___ MATERIAL PROVIDED

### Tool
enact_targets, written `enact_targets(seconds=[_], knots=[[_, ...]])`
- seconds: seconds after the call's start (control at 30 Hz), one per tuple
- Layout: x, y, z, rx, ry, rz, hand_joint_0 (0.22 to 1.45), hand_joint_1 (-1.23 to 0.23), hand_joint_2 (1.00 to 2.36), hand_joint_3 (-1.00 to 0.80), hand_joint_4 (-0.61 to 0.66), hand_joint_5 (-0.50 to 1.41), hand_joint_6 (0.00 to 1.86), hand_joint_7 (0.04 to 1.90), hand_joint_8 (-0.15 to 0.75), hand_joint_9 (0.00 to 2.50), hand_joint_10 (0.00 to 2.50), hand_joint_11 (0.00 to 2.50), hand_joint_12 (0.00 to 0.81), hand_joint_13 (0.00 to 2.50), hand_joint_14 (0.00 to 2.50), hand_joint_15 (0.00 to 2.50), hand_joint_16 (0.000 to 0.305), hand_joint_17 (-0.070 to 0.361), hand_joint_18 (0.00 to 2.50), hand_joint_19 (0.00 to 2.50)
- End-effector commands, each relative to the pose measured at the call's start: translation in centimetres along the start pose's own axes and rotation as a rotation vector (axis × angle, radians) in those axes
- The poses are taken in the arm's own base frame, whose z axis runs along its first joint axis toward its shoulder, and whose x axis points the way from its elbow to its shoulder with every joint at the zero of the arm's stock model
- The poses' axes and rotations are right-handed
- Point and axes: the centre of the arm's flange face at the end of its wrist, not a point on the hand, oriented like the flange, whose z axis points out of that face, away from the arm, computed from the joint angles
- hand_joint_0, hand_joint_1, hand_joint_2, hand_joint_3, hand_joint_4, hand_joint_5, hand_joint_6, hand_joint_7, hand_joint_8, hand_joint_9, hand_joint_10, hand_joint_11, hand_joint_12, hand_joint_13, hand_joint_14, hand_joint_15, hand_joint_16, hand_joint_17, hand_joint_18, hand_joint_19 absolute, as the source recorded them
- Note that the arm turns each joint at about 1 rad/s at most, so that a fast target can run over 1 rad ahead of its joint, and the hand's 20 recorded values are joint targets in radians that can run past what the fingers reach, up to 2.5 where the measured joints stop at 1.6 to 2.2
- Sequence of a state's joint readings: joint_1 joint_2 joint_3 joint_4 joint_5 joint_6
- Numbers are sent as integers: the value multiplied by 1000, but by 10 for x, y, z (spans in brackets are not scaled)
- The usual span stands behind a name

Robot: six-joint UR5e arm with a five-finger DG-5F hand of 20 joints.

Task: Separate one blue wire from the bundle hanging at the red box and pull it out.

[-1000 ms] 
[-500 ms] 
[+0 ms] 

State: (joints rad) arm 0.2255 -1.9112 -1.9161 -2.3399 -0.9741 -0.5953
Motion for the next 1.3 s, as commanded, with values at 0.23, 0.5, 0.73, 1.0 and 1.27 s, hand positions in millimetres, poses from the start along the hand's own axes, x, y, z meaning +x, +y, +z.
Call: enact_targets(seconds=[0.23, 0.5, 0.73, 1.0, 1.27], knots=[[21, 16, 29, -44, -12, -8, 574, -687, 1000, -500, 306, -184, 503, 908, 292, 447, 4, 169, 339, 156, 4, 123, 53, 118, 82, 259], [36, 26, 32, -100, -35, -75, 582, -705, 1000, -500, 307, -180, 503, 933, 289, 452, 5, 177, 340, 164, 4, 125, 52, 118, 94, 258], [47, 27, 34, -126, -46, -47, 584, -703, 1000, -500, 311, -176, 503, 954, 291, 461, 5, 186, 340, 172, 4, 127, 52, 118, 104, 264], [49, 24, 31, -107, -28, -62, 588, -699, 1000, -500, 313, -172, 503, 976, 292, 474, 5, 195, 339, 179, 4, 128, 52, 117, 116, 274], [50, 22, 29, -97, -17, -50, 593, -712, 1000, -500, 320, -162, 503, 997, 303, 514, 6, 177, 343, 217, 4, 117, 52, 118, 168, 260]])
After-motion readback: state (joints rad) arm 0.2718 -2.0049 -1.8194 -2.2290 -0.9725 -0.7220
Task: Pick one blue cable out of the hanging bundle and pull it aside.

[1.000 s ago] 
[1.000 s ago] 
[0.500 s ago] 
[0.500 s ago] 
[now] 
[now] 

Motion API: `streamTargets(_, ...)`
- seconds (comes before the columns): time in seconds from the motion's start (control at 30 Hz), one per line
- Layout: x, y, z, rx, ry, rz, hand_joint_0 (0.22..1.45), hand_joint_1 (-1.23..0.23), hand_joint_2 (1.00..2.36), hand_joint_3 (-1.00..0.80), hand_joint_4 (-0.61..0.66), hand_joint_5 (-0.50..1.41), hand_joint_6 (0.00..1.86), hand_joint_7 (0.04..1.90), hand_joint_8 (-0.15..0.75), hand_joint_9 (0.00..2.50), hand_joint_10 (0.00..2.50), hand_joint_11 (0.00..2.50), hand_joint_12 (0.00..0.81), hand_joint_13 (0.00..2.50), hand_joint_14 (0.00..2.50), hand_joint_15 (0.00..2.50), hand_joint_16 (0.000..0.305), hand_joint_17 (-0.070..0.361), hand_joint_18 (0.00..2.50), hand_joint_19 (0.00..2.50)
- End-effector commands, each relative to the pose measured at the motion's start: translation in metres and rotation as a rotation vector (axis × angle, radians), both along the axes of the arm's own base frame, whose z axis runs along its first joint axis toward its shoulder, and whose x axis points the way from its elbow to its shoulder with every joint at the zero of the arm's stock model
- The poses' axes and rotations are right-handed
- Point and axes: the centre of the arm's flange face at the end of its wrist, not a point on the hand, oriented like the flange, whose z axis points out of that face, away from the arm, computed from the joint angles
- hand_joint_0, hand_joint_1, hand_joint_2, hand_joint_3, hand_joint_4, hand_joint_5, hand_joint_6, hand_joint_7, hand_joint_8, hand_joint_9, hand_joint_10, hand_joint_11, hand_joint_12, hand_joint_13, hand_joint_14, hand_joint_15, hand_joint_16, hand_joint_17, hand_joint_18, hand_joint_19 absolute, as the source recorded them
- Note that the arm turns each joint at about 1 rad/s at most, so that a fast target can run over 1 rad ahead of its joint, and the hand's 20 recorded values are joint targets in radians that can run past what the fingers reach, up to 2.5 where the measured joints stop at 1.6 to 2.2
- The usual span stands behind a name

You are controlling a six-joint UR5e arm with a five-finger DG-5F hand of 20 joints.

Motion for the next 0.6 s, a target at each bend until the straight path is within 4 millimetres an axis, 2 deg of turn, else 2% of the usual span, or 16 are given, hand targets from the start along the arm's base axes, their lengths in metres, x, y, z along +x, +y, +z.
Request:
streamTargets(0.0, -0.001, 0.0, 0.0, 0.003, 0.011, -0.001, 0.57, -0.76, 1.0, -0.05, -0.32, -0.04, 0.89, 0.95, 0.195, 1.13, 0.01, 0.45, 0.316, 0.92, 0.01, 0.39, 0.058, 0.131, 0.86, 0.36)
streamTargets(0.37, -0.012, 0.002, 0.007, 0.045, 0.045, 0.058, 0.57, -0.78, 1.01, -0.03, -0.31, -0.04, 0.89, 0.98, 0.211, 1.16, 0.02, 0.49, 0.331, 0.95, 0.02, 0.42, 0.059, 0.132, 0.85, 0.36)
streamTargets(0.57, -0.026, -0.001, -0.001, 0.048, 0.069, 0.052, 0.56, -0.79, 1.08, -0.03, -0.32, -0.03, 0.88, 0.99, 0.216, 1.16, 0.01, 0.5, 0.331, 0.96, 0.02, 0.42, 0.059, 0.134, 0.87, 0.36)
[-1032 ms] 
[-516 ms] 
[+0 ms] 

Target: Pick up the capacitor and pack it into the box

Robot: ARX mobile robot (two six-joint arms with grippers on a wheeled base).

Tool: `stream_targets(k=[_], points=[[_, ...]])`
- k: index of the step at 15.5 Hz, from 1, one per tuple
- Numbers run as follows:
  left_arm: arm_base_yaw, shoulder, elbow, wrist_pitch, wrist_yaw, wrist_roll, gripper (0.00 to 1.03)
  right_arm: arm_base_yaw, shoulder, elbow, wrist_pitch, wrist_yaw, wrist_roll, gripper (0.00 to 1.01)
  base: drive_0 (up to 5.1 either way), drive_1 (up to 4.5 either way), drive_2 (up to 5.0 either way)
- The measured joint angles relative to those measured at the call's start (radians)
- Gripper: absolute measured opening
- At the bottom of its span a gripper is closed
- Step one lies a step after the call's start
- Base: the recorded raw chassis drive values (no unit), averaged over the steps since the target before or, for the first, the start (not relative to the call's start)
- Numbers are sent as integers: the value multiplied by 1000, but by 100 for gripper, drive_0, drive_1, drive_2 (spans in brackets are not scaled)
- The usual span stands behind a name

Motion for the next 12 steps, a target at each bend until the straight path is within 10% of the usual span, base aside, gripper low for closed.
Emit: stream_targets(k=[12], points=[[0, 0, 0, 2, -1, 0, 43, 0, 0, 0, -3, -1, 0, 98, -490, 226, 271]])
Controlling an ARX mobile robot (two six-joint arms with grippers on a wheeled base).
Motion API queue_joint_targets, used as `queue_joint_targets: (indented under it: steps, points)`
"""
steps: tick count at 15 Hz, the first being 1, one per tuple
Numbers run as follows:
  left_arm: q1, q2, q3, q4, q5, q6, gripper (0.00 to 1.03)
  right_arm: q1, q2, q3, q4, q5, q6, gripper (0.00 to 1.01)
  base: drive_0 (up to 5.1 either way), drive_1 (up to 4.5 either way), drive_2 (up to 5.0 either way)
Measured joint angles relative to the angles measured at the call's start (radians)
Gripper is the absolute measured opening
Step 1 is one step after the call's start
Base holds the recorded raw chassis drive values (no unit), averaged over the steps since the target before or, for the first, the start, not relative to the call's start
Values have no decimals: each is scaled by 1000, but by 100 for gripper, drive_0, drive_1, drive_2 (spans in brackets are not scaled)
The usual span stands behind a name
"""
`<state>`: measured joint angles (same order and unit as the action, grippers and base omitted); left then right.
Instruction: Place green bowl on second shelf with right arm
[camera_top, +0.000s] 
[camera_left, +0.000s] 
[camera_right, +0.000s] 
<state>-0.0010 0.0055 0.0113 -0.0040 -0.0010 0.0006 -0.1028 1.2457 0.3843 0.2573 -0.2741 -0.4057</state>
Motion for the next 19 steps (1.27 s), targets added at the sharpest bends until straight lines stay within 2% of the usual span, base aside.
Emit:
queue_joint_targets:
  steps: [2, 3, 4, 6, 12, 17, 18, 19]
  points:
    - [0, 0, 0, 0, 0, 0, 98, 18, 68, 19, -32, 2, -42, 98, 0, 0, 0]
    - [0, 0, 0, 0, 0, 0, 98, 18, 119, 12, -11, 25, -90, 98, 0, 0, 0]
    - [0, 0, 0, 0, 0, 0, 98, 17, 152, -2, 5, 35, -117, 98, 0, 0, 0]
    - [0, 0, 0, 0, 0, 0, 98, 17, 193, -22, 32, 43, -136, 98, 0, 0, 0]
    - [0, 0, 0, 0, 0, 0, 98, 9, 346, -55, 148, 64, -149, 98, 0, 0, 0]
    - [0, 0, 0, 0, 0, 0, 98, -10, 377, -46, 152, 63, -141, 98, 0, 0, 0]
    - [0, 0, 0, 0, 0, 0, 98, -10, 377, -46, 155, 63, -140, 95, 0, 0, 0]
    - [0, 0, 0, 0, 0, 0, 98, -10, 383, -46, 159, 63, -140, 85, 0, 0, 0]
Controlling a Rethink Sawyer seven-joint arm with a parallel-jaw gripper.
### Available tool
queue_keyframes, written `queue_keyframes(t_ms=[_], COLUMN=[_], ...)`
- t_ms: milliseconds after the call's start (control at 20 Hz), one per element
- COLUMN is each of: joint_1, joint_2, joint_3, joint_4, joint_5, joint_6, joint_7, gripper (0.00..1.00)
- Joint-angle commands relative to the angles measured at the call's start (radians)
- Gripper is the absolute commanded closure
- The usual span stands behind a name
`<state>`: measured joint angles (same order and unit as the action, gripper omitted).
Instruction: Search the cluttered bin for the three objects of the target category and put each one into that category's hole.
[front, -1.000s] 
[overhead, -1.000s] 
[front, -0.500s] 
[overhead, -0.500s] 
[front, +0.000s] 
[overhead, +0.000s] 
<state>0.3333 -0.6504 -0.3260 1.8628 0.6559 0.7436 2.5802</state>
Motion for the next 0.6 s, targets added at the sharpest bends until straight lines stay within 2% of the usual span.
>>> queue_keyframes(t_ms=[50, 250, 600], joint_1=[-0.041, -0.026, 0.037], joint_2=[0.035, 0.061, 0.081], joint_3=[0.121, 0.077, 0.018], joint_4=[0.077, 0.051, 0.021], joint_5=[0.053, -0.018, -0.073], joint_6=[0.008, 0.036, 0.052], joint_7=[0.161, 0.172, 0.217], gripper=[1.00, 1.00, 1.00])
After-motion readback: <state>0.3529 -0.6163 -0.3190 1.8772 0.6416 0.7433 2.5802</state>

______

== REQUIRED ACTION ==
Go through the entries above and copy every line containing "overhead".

== SOLUTION FOR THIS TASK ==
[overhead, -1.000s] 
[overhead, -0.500s] 
[overhead, +0.000s] 

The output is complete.